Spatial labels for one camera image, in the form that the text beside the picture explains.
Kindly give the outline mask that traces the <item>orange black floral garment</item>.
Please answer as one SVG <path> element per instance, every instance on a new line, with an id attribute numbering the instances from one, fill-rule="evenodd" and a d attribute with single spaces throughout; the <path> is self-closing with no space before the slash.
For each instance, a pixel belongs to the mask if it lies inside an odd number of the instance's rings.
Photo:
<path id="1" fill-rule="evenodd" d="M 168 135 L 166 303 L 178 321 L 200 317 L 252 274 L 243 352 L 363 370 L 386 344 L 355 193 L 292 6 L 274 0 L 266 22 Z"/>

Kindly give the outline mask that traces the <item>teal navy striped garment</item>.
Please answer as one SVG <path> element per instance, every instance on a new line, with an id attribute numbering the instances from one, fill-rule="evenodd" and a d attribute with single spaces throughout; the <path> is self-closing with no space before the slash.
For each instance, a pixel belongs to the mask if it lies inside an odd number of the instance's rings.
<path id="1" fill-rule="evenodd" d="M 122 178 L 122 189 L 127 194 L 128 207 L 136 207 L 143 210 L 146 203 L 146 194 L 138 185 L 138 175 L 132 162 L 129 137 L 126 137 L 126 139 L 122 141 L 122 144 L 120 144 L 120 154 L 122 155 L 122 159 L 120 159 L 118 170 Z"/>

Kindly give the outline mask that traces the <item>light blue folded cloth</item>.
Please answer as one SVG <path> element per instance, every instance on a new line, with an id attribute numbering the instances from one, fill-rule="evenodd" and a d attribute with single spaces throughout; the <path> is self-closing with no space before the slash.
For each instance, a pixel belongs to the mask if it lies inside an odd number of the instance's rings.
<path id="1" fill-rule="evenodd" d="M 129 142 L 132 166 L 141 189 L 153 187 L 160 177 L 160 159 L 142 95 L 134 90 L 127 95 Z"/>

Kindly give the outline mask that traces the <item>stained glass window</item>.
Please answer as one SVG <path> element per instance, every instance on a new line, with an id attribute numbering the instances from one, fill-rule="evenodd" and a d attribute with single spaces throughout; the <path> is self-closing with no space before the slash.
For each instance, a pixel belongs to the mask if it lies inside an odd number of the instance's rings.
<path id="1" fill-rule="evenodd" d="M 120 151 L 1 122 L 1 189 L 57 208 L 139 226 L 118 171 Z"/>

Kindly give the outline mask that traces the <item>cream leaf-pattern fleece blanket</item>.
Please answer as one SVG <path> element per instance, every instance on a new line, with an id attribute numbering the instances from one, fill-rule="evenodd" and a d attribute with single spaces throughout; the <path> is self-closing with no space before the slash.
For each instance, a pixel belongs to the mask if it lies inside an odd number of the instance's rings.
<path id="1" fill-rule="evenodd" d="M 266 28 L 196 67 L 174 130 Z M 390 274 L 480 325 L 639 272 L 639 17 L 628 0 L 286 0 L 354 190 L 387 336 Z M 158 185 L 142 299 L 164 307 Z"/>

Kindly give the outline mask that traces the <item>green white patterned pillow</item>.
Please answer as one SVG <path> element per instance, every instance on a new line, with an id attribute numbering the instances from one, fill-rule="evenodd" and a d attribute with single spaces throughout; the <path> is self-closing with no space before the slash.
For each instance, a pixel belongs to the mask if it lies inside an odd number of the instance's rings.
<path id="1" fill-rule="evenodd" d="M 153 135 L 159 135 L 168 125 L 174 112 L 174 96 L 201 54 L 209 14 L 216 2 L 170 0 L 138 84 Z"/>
————
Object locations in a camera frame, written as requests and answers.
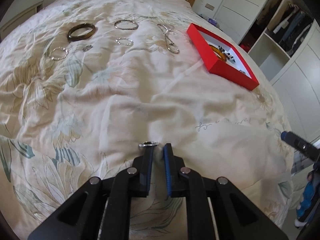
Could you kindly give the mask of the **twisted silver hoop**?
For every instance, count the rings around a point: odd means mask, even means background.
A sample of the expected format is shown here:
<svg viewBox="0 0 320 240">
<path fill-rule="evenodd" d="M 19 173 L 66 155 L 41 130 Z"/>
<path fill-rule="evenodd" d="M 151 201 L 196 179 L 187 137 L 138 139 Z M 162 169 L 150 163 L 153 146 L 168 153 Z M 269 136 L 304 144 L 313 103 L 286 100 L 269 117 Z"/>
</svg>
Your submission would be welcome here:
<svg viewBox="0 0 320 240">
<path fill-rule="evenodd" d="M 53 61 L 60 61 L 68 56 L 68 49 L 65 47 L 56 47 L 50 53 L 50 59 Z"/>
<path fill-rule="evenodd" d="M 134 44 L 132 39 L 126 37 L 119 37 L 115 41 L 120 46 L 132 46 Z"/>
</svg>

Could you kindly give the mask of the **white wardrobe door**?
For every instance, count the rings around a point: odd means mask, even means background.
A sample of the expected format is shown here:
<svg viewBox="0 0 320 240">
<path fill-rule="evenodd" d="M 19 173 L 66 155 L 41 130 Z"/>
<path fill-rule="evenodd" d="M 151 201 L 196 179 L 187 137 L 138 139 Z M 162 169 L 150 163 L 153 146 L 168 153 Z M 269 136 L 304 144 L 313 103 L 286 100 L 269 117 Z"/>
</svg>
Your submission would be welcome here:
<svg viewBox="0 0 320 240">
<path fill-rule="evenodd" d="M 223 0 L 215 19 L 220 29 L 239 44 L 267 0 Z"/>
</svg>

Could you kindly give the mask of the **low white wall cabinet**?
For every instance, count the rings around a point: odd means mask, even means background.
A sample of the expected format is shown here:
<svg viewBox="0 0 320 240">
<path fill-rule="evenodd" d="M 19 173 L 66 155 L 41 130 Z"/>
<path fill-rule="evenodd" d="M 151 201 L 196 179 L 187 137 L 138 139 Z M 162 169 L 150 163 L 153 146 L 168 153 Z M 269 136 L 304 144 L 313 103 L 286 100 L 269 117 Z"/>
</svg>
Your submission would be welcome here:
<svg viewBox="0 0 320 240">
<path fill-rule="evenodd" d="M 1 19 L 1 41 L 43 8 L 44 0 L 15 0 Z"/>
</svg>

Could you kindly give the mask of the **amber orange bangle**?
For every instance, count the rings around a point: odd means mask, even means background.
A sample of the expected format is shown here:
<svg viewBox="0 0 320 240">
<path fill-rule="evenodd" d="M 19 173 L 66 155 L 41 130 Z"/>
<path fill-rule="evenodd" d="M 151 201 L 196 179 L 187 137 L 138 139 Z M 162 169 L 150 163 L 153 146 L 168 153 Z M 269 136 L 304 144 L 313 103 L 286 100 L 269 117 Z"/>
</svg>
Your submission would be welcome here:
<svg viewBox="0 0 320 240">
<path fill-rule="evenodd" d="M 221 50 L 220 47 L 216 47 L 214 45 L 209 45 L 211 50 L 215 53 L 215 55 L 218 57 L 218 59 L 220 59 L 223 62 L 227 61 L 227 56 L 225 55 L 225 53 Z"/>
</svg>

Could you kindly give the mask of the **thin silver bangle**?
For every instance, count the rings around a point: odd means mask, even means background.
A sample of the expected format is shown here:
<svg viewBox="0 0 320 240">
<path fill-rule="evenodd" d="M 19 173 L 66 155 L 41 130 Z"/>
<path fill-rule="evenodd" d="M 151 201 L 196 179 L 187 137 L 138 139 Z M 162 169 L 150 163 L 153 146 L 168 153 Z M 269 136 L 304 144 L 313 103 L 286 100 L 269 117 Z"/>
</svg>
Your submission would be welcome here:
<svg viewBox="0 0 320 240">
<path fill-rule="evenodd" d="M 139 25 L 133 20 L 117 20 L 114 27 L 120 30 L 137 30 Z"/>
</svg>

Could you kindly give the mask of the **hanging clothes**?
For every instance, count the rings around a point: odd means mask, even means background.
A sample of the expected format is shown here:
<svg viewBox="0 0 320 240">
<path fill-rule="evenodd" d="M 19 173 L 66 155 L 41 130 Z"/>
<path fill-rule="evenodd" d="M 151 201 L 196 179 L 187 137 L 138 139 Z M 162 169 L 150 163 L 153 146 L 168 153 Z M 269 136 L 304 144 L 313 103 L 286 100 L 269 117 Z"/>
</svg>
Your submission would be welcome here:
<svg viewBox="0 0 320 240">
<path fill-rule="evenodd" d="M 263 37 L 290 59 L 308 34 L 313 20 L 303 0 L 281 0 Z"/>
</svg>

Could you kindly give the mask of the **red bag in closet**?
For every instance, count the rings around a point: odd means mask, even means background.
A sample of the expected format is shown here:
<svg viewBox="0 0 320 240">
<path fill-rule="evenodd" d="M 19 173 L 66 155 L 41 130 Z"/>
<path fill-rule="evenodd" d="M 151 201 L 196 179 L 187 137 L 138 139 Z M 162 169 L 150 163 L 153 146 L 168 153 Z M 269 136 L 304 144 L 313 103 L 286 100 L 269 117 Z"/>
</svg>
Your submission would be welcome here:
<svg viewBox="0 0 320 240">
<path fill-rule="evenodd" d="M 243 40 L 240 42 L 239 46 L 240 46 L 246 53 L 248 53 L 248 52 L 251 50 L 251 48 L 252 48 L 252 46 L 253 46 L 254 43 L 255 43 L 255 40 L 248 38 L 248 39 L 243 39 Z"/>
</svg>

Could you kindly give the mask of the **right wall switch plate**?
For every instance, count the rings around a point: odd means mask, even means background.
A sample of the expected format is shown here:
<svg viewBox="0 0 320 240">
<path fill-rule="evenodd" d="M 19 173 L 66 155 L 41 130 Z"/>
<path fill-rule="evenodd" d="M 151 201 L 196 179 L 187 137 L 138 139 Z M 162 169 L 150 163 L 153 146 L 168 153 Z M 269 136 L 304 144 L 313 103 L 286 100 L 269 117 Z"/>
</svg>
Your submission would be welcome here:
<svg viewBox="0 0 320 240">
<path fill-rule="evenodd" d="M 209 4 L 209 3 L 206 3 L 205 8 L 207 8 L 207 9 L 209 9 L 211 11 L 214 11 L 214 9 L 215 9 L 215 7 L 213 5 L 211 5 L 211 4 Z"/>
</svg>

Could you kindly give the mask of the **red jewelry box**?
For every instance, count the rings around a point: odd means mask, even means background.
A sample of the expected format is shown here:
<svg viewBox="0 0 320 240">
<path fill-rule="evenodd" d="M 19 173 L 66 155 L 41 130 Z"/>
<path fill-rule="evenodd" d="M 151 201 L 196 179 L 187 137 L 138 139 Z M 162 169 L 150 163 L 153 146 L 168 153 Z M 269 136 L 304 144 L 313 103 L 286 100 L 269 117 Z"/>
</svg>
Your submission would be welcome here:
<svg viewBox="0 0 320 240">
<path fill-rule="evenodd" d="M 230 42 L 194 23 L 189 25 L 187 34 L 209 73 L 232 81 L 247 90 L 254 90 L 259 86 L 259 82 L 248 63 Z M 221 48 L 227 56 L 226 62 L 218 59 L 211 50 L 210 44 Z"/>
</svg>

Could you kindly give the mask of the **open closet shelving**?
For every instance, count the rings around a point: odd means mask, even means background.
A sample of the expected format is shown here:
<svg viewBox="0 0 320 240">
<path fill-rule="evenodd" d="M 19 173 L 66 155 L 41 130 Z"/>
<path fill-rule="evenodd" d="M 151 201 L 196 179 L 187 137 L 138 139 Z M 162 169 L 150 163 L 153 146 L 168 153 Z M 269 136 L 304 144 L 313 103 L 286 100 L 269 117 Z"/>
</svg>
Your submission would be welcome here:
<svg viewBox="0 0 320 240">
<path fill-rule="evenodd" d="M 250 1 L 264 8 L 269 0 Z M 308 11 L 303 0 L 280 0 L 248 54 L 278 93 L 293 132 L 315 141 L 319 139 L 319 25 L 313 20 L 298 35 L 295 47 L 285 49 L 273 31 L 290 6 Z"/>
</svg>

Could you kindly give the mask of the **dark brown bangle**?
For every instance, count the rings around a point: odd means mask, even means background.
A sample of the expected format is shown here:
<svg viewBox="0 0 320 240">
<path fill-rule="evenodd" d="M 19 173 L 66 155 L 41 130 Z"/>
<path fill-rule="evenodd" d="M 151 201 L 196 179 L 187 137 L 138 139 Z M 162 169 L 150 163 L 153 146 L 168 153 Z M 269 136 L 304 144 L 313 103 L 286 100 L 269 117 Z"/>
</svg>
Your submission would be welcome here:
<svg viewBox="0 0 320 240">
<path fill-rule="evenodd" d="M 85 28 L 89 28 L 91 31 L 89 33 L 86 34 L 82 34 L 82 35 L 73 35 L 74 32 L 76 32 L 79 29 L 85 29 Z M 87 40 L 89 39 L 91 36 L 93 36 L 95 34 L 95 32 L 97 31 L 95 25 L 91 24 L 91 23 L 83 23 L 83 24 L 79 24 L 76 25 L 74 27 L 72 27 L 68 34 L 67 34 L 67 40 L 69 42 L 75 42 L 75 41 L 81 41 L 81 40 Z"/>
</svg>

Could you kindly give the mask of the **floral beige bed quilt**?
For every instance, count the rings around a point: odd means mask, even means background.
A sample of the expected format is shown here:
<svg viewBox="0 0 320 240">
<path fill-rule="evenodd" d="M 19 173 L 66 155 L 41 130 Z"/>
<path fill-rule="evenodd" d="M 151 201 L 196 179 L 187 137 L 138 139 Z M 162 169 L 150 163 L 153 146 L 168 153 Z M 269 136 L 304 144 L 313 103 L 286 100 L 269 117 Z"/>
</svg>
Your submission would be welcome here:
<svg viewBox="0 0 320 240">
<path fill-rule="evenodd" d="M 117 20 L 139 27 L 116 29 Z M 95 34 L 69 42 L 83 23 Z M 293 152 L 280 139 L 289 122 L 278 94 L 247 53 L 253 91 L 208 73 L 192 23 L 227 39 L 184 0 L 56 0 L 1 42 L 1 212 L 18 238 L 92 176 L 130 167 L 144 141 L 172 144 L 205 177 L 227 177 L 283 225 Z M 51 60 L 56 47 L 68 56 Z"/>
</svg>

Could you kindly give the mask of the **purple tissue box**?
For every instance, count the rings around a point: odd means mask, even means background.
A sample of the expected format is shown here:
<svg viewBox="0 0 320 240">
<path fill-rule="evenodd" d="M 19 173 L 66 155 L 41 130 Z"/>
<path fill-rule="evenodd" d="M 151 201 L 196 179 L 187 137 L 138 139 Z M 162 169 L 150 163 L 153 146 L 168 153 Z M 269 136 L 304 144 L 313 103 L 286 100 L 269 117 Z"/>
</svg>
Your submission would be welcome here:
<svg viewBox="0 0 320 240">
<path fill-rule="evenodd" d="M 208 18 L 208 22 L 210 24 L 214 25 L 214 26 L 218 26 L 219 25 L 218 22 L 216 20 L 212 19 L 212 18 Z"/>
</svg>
————
▸ WHAT THE EXERCISE ASKS
Give the number of lines in the data that contain "white", with no other words.

▸ TASK RESULT
3